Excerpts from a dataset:
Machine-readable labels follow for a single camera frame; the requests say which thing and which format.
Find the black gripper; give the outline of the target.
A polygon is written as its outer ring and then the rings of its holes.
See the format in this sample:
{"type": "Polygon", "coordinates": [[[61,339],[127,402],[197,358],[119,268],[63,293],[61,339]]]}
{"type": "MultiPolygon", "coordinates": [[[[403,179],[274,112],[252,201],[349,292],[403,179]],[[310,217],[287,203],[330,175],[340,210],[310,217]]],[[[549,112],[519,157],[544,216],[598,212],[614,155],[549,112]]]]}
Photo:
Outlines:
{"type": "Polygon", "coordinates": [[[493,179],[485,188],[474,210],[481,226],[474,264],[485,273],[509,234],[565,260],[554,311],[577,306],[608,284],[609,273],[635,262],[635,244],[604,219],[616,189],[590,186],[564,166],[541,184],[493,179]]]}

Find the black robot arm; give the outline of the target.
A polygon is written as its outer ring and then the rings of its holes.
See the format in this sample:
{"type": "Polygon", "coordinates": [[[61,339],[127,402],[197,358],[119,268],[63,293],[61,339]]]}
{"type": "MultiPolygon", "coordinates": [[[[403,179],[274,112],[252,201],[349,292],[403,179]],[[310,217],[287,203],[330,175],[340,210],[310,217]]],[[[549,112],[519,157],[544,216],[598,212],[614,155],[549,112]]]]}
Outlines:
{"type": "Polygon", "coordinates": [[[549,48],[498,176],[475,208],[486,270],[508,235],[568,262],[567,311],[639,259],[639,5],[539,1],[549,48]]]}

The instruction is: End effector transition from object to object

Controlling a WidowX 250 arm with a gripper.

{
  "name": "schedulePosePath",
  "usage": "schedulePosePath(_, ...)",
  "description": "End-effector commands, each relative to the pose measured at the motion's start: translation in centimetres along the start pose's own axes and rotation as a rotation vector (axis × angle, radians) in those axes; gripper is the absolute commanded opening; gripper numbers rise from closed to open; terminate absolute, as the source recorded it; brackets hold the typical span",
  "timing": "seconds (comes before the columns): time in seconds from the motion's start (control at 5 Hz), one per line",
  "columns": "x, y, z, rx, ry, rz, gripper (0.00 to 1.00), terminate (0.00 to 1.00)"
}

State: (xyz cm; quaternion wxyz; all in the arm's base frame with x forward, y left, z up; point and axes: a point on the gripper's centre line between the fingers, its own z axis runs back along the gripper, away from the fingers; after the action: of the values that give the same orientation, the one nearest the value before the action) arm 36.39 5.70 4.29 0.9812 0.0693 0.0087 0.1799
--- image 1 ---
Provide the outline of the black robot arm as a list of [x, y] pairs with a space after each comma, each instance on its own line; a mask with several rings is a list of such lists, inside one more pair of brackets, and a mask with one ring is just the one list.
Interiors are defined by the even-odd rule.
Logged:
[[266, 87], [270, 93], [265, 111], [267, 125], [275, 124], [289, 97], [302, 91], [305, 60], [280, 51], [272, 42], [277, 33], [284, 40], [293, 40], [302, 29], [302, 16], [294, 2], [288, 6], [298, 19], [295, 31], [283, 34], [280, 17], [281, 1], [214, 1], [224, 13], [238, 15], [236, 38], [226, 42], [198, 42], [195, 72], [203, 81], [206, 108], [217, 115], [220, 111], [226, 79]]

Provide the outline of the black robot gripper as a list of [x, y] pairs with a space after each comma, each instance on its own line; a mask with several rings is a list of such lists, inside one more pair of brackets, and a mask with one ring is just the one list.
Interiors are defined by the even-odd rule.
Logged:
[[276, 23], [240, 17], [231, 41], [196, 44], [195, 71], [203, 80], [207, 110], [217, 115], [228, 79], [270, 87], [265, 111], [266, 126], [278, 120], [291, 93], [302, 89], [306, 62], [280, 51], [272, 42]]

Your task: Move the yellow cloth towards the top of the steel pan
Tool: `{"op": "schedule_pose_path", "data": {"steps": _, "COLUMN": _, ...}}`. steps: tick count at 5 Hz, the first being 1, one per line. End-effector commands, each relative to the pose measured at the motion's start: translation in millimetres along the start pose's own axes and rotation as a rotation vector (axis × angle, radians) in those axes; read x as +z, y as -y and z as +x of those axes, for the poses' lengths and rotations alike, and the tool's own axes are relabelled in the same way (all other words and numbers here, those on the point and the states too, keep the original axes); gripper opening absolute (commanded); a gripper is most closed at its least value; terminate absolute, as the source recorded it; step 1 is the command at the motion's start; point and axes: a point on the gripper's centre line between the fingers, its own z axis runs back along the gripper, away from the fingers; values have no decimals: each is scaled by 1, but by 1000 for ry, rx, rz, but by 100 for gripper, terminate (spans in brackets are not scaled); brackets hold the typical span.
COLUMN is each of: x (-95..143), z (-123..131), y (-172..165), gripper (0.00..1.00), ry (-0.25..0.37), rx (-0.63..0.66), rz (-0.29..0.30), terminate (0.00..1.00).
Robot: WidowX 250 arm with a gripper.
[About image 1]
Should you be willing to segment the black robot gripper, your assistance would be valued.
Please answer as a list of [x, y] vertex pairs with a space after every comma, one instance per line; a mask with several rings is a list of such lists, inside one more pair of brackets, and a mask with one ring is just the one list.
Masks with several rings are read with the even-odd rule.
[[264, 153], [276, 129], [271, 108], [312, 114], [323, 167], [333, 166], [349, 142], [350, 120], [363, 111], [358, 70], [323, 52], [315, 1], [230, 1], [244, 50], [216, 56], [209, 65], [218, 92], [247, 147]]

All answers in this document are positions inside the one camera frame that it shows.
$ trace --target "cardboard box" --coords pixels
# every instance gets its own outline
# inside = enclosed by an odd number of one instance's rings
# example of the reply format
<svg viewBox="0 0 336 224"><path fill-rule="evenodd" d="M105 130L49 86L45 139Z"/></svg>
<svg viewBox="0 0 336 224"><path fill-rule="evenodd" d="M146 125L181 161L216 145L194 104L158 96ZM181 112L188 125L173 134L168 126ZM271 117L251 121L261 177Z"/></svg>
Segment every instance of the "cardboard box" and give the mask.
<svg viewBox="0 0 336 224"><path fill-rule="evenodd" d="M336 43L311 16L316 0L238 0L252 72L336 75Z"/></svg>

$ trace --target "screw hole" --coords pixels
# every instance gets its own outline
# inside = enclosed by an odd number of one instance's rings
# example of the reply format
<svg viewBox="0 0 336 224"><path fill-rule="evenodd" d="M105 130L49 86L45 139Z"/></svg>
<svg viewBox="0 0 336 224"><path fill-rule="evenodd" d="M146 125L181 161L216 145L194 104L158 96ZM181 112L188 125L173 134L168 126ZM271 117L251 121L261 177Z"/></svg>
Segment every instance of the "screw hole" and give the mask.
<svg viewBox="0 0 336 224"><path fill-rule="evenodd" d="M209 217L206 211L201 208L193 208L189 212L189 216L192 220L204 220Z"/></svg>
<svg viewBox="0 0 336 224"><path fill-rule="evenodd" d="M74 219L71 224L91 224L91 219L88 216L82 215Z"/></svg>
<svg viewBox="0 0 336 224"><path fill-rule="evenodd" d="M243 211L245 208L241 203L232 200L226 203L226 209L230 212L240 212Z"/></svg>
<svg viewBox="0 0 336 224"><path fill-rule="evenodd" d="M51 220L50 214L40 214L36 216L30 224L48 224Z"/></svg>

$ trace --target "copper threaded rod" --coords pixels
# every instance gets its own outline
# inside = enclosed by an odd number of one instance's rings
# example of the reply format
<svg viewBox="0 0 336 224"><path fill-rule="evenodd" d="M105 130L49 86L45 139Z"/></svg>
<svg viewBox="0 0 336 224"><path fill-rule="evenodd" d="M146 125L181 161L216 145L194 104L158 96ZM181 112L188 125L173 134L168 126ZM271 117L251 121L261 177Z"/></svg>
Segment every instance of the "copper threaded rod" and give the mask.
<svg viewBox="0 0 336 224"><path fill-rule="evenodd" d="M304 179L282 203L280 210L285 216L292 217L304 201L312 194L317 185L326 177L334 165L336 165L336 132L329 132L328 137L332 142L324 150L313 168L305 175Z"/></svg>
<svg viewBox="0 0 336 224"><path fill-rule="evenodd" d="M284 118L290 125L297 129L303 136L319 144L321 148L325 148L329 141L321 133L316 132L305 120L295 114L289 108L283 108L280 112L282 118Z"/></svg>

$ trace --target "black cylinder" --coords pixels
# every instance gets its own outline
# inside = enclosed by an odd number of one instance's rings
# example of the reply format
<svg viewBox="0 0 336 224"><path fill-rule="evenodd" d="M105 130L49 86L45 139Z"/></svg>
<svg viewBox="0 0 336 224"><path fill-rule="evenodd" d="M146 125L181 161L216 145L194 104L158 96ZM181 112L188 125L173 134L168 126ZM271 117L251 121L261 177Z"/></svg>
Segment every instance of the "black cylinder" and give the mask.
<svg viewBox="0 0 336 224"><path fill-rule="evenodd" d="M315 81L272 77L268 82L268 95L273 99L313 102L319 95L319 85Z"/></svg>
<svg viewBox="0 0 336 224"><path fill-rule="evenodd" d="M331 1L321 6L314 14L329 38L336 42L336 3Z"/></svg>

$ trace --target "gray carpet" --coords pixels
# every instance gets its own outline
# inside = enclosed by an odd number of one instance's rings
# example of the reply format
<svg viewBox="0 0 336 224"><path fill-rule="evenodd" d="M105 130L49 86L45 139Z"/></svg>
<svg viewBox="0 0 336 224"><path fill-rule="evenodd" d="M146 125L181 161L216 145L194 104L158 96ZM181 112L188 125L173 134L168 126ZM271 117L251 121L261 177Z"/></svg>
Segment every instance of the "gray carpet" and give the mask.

Task instructions =
Among the lines of the data above, count those containing the word "WidowX" and report the total alone.

Result of the exercise =
2